HTTP/HTTPS	Select an action to take when a breach is discovered on an endpoint device over HTTP or secure HTTP.
LAN	Select an action to take when a breach is discovered on an endpoint LAN, such as when a user copies sensitive data from a workstation to a laptop.
Printing	Select an action to take when a breach is discovered on a local or network printer that is connected to an endpoint.

Under Cloud Channels, there are two channels: DLP Cloud Proxy and DLP Cloud API.

For DLP Cloud Proxy, select from the drop-down list to select an action to take when an incident involves files uploaded, attached, or downloaded from a cloud application.

Select Permit to allow files to be uploaded, attached, or downloaded.
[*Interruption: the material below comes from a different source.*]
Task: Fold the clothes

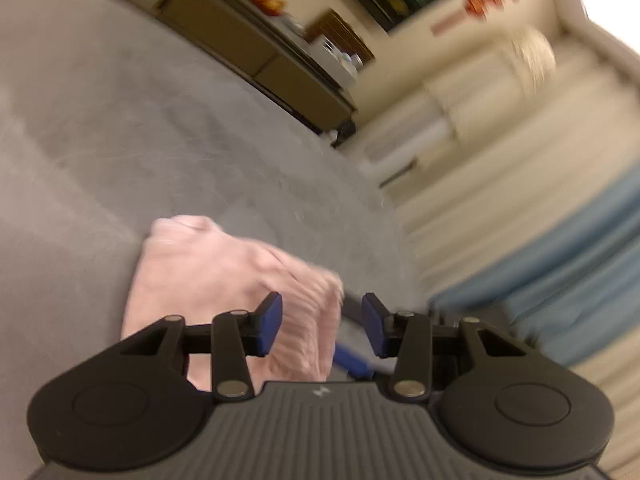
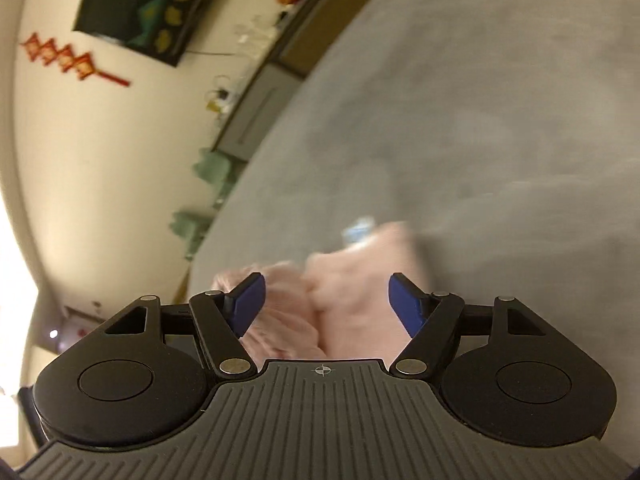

Select Block to prevent the user action.


	Note When Block is applied, some desktop cloud applications might perform multiple retries to sync with the cloud service, and potentially malfunction. If this happens, multiple incidents might be received by the DLP system.

For DLP Cloud API, select from the drop-down list to select an action to take when an incident involves files uploaded to, downloaded from, or used by a cloud application.

Select Permit to allow files to be uploaded, synchronized, downloaded, or shared.

Select Safe copy to keep a copy of the file in the cloud archive that is accessible only to administrators.

Select Quarantine to save the file in a quarantine folder defined in the CASB portal.

Select Quarantine with note to quarantine the file and leave a message in place of the original file.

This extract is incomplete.